According to historical records, the first ancient Olympic Games can be traced back to 776 BC. They were dedicated to the Olympian gods and were staged on the ancient plains of Olympia. They continued for nearly 12 centuries, until Emperor Theodosius decreed in 393 A.D. that all such “pagan cults” be banned.
Hippias of Elis, a fifth century BC sophist, was the first to compile the initial victor list of the Olympic Games. According to him, the first athletic contest, the foot race, was held at Olympia, in Western Peloponnese, for the first time in 776 BC, in honor of the Olympian Zeus. Later ancient sources inform us that the Olympic festival gradually gained considerable importance and was ranked among the largest and most famous Panhellenic festivals by the time of early fifth century.

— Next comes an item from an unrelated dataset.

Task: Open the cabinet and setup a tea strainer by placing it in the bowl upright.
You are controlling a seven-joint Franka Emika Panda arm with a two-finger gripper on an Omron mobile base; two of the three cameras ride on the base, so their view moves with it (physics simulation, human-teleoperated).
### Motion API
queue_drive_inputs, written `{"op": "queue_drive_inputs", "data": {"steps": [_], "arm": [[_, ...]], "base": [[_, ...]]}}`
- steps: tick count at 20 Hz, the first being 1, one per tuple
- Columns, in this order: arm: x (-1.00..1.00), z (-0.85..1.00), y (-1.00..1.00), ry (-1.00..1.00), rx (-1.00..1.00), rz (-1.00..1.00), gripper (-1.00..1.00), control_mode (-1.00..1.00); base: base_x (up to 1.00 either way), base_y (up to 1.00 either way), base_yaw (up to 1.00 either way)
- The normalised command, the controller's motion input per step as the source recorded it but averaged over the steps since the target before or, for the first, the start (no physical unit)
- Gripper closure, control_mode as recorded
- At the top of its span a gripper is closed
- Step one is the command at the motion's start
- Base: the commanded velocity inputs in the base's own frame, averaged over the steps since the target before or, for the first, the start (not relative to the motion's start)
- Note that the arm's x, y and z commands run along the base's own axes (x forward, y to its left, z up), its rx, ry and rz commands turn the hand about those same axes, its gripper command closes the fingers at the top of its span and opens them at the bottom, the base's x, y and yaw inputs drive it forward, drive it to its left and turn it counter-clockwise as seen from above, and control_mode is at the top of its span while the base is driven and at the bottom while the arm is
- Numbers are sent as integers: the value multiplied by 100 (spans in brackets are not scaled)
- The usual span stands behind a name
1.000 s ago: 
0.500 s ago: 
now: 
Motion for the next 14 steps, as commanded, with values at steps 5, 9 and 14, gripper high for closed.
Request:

Nevertheless, the Olympic Games were not the first athletic events to be organized in the Mediterranean area. Ancient Egyptians and Mesopotamians had a long tradition in athletic activities as shown by the reliefs depicting athletic scenes carved on the tombs of their kings and their nobles. They did not organize regular festivals however and when they did, these were most likely reserved to kings and higher classes.
The Minoans were particularly interested in the gymnastics. Bull-leaping and tumbling were their favorite sports as indicated by the frescoes decorating their palaces. Other Minoan sports included track contests, wrestling and boxing. But it is most likely that such activities were performed near the palace, probably by members of the higher class. The Myceneans adopted all Minoan games and introduced chariot racing and more track events. In the Mycenean world the chariot was considered extremely important, as it is not only used in hunting and in war but for religious and funerary ceremonies as well.